I have two important points as two why your results are not linear. The first one is about Intel hyper-threading and AMD modules. The next one is about turbo frequency modes with Intel and AMD

1.) Hyper-threading and AMD modules/cores

Too many people confuse Intel Hyper threading and AMD cores in modules as real cores and expect a linear speed up. An Intel processor with hyper-threading can run twice as many hyper-threads/hardware threads as cores. AMD also has it's own technology where the fundamental unit is called a module and each module has what AMD disingenuously calls a core What's a module, what's a core. One reason this is easily confused is that for example with Task Mangager in windows with hyper-treading it shows the number of hardware threads but it says CPUs. This is misleading as it's not the number of CPU cores.

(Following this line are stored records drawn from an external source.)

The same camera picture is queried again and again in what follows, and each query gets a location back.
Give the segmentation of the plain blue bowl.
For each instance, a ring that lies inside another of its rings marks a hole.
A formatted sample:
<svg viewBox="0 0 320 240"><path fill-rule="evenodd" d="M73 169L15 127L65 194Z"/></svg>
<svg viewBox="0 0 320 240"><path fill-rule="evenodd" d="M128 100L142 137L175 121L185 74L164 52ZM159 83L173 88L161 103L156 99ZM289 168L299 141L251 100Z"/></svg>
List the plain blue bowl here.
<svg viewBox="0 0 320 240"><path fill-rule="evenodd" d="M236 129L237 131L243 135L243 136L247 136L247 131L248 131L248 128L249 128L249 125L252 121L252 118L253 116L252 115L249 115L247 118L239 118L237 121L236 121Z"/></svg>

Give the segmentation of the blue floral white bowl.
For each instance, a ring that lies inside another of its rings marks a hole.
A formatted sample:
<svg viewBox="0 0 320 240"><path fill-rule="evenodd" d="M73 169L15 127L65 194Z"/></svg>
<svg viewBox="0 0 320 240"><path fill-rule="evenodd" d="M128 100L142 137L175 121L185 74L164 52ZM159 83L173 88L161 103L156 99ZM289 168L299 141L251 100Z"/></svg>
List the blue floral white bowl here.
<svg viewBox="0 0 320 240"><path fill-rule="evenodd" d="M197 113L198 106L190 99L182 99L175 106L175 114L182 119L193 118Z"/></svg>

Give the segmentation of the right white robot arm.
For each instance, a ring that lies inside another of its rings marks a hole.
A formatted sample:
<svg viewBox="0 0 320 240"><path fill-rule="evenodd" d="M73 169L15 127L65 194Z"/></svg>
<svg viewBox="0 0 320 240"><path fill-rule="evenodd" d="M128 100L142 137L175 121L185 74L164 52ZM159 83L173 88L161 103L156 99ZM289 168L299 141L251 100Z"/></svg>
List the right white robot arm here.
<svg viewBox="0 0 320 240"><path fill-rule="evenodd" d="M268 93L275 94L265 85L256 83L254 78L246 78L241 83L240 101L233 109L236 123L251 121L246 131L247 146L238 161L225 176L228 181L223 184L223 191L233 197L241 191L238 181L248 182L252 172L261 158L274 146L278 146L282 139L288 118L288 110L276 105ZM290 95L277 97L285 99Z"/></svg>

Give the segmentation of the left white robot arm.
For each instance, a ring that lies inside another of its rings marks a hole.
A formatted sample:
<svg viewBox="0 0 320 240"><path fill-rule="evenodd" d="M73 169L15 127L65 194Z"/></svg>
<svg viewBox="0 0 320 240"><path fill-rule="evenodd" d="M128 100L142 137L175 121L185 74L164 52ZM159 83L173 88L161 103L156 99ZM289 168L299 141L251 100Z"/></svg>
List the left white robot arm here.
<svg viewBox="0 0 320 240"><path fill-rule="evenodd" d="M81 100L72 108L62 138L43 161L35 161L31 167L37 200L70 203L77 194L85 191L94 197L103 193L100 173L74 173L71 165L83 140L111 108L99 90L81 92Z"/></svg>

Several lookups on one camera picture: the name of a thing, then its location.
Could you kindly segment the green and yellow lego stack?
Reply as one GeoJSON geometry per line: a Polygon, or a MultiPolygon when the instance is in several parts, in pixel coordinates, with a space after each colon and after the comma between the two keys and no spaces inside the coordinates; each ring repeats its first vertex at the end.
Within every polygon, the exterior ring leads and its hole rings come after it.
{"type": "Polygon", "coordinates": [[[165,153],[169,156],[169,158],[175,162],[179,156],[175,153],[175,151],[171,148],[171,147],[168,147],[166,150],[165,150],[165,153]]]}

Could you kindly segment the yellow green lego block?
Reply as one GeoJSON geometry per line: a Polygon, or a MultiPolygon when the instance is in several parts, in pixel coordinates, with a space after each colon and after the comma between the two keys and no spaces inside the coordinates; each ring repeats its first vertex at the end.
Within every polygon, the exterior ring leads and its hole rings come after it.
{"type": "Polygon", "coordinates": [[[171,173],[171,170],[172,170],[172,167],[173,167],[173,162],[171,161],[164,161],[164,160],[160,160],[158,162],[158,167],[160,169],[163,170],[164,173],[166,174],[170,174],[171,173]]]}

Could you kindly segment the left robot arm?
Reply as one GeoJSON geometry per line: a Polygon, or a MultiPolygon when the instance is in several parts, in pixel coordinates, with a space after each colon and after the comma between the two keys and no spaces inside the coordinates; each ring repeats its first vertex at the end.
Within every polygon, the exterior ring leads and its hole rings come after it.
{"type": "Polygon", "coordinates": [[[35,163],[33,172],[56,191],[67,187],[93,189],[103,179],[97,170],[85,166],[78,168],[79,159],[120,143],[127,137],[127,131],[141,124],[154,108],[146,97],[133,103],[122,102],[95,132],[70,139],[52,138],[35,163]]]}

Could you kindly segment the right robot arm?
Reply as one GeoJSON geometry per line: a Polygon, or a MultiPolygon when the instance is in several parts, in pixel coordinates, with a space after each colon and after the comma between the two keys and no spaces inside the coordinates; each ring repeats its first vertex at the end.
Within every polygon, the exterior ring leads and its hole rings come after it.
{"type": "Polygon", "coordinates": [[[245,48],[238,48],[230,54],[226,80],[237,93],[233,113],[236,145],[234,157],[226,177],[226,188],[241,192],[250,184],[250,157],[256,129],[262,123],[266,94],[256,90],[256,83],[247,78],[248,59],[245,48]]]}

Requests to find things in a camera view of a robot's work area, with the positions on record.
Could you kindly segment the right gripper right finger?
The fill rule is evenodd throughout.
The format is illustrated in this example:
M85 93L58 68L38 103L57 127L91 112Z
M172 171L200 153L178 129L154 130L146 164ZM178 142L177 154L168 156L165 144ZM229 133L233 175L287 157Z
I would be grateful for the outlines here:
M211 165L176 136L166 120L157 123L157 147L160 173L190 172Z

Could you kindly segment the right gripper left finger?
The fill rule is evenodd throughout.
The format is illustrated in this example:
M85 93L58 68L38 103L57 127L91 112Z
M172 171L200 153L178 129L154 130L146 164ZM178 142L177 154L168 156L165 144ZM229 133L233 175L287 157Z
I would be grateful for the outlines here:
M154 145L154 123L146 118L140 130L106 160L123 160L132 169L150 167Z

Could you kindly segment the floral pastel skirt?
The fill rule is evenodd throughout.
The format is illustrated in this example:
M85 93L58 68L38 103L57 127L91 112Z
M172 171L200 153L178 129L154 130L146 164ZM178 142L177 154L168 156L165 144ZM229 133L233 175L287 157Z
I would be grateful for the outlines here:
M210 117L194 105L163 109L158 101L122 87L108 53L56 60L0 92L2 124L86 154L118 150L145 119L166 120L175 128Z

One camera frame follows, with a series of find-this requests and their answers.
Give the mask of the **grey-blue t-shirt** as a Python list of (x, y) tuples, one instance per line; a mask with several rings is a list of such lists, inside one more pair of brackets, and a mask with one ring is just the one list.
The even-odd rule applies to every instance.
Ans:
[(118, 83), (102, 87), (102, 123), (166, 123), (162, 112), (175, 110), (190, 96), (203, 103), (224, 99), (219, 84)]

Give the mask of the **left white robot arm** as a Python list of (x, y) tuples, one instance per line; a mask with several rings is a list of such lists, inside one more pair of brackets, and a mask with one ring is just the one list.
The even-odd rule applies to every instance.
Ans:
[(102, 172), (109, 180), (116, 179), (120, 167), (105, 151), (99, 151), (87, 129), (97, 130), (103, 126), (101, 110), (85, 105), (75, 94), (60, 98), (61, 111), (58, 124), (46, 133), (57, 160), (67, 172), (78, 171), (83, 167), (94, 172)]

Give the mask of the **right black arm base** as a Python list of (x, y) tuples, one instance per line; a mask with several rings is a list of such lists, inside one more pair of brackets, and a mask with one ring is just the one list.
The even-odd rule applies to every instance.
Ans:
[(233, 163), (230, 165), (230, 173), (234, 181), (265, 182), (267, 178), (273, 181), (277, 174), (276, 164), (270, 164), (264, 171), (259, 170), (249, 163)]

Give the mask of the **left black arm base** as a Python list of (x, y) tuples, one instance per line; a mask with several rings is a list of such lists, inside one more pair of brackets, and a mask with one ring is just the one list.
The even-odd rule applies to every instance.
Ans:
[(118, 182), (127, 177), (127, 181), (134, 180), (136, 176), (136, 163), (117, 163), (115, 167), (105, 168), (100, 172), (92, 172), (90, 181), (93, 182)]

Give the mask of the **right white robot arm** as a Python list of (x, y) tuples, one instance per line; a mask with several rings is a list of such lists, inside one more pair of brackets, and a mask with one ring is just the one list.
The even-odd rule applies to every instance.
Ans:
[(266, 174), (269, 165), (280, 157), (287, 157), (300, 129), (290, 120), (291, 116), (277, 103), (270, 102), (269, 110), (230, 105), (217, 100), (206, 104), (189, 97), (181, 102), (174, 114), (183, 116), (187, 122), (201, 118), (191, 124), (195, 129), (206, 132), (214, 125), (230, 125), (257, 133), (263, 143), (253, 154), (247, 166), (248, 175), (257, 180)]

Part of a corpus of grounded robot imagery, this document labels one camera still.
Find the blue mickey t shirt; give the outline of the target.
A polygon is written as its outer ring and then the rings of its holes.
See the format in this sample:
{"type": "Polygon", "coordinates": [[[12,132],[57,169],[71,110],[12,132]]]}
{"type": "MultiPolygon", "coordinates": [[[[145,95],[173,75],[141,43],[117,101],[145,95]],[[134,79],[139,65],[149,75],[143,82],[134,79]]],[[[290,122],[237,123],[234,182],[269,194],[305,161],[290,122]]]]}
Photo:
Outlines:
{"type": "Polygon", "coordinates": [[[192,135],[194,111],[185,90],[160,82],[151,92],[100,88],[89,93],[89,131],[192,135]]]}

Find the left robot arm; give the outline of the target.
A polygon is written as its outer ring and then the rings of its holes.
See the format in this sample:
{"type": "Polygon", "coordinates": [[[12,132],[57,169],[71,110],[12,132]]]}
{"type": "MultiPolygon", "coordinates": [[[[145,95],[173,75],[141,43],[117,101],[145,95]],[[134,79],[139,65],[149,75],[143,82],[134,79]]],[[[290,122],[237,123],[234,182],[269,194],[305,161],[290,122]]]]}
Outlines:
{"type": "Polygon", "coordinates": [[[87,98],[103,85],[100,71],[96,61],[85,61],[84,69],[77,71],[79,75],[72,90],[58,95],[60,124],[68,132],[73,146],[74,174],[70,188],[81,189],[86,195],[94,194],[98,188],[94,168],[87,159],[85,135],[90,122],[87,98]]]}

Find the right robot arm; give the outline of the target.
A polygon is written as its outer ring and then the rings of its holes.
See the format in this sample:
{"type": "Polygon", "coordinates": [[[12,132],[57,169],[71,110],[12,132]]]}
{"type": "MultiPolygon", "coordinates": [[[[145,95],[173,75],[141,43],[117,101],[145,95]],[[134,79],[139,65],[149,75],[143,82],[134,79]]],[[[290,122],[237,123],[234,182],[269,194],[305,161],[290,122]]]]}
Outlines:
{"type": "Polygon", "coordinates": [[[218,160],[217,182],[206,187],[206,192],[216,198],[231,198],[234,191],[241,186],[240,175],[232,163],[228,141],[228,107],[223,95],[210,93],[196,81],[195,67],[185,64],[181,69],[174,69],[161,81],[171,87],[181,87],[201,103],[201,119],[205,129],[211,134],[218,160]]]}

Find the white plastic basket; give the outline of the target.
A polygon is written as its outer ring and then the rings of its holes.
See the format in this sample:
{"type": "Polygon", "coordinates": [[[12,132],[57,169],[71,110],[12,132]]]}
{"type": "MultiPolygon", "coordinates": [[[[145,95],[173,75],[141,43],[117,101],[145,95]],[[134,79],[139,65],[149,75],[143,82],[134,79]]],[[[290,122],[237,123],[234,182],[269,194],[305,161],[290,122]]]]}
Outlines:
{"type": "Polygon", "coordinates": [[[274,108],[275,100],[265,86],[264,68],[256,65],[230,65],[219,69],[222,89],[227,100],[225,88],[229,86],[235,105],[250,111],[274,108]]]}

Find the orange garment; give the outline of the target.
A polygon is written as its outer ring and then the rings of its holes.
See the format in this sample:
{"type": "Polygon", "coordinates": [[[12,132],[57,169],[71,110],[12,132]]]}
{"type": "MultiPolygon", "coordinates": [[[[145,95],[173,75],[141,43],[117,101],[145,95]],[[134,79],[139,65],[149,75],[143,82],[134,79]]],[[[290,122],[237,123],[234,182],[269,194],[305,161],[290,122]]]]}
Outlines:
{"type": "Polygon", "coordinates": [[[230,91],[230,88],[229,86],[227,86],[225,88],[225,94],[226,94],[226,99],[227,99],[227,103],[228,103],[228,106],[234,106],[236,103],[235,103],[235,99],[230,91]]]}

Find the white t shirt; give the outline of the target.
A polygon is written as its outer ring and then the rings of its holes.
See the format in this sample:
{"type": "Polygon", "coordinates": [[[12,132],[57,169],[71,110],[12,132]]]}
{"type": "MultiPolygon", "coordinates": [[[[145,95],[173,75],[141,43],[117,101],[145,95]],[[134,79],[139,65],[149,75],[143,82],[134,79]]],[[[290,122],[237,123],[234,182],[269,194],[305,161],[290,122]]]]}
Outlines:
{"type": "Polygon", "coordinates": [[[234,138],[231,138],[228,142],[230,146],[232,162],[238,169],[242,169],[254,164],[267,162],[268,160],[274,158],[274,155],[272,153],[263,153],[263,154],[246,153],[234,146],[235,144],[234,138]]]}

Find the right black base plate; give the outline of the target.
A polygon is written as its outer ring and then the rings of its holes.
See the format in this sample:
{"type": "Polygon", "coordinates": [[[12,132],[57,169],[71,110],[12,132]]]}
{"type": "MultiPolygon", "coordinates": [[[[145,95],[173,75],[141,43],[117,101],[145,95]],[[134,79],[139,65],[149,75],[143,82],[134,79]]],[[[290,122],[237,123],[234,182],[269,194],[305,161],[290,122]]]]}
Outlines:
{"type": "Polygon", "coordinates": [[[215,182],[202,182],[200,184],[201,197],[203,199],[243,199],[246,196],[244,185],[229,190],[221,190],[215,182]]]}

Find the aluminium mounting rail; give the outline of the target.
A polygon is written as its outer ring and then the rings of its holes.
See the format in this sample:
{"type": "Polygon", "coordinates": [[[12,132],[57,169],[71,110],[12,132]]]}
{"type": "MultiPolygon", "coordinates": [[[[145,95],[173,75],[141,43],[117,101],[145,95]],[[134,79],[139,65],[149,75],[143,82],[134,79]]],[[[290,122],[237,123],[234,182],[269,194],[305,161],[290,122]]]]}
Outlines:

I don't have enough knowledge of AMD to go into details but as far as I understand each module has one floating point unit (but two integer units). Therefore, you can't really expect a linear speed up beyond the number of Intel cores or AMD modules for floating point operations.

In your case the Opteron 6348 has 2 dies per processor each with 3 modules which each as 2 "cores". Though this gives 12 cores there are really only 6 floating point units.

I ran your code on my single socket Intel Xeon E5-1620 @ 3.6 GHz. This has 4 cores and hyper-threading (so eight hardware threads). I get:

1 threads: 156s 
4 threads: 37s  (156/4 = 39s)
8 threads: 30s  (156/8 = 19.5s)

Notice that for 4 threads the scaling is almost linear but for 8 threads the hyper-threading only helps a little (at least it helps). Another strange observation is that my single threaded results are much lower than yours (MSVC2013 64bit release mode). I would expect a faster single threaded ivy bridge core to easily trump a slower AMD pile driver core. This does not make sense to me.

2.) Intel Turbo Boost and AMD Turbo Core.

Intel has a technology called Turbo Boost which changes the clock frequency based on the number of threads that are running. When all threads are being run the turbo boost is at it's lowest value. On Linux the only application I know that can measure this when an operation is running is powertop. Getting the real operating frequency is not something so easy to measure (for one it needs root access). On Windows you can use CPUz. In any case the result is that you can't expect linear scaling when only running one thread compared to running the maximum number of real cores.

Once again, I have little experience with AMD processors but as far as I can tell their technology is called Turbo Core and I expect the effect to be similar. This is the reason that a good benchmark disables turbo frequency modes (in the BIOS if you can) when comparing threaded code.